WikiLeaks and the Dead Man's Code

No matter how you personally feel about Julian Assange and his organization Wikileaks, the silencing of his internet access is a clear attempt into pressuring him not to release the information he's in possession of. At this point, the cutting of his internet in the Ecuadorian embassy seems to be the action of a state actor who's attempting to quite WikiLeaks. I think it would foolish to think that this would stop WikiLeaks from moving on with their mission of transparency and is more of a power move by those concerned about what he might have.

WikiLeaks as an organization has proven to be resilient against attacks in the past (either by the financial blockade of denying VISA, Mastercard and PayPal the ability to process donations flowing to their site, Amazon dropping them off their service, constant DDoS attacks against their site, etc), but this particular attempt was more personal. I'm not sure what the mindset was of removing his internet access, but I would have to think those who orchestrated this outage would know he'd have contingency plans in effect for something of this nature.

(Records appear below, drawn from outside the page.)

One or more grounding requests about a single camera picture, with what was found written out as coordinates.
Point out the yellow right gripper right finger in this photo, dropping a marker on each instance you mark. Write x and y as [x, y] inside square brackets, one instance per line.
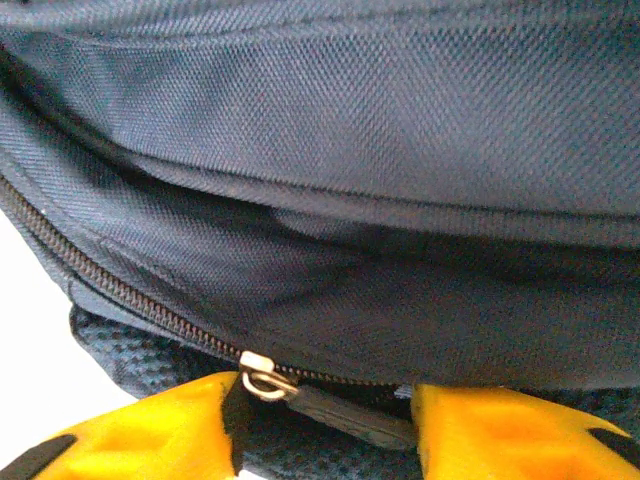
[500, 440]

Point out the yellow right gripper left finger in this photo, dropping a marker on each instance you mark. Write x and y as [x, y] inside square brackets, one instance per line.
[140, 440]

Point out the navy blue backpack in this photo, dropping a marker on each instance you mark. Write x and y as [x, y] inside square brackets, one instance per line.
[350, 150]

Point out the floral tablecloth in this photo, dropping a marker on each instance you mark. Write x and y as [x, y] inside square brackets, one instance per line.
[35, 325]

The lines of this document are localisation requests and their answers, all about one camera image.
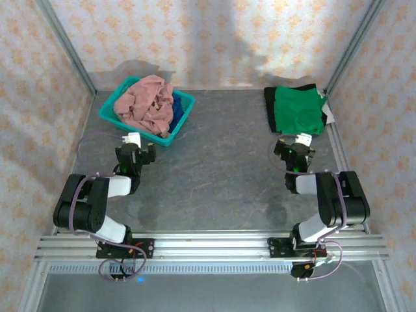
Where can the teal plastic basket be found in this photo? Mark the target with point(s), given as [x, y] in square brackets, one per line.
[112, 107]

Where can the pink printed t-shirt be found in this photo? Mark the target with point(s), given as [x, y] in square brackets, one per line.
[143, 104]

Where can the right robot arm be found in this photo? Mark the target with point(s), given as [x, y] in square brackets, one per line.
[341, 201]

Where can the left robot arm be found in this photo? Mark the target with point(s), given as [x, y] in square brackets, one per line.
[81, 208]

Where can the green folded t-shirt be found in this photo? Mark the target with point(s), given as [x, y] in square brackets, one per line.
[299, 110]

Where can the white folded t-shirt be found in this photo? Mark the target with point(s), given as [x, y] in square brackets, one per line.
[328, 115]

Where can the blue t-shirt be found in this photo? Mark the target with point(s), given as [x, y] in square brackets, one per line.
[177, 112]

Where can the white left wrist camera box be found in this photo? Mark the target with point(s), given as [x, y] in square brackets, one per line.
[131, 139]

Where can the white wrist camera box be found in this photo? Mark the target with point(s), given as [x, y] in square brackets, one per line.
[303, 139]
[131, 139]

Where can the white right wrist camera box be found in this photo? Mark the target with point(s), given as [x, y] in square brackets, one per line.
[303, 139]

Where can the aluminium side rail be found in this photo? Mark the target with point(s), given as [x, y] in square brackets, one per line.
[344, 156]

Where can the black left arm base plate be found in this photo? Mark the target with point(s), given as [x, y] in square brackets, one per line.
[146, 248]

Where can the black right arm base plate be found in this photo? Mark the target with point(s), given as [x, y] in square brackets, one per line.
[276, 248]

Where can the aluminium mounting rail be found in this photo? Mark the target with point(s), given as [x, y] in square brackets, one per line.
[211, 245]

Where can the aluminium frame post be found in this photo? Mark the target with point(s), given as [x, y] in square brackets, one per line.
[354, 42]
[65, 42]

Yesterday there were multiple tweets from the WikiLeaks Twitter account which people called a "Dean Man's Code". This started rumors that Assagne had been killed and that these were decryption codes for sensitive information about to be released. They have since been deleted, but are being considered per-commitment codes or a way to prove authenticity of any downloads of the dumps of documentation WikiLeaks has in their possession. After his latest dumps against Hilary Clinton there has been rumors that the documents were being edited, or that they were fake. Maybe this is Wikileaks attempt to validate them before being downloaded.
Either way, it's a difficult place for both parties involved. Assange has been holed up in the embassy for years and is supposedly in bad health. For someone that contains potential damaging information against another party it would be dangerous to think he'd be pressured into following along. He's cornered right now and that makes him even more dangerous to his opposition.

It's should also be mentioned that WikiLeaks only publishes what they're given. There's a fair amount of editing down to the documents themselves, but they're being given to this organization because people feel the need to shed light on what they deem inappropriate behavior. If there's damaging information to people within these leaks it wasn't this group that went out and "stole" them, they were given the documents and WikiLeaks has made it their duty to attempt to bring transparency to a situation they deem important.

We need to consider all things in perspective when thinking about WikiLeaks. Many people don't like the organization because of Assange's ego, the way they seem to be attacking certain individuals, or the damage to a group these documents may shed. At the end of the day it's my opinion that by trying to intimidate WikiLeaks into going quite also intimidates whistleblowers from having a voice. This in my opinion, is bigger than Julian and Hiliary's ego combined. There needs to be a place people can alert of wrong doing (after multiple attempts to take make the problem known through standard channels) and for the time being that place seems to be WikiLeaks.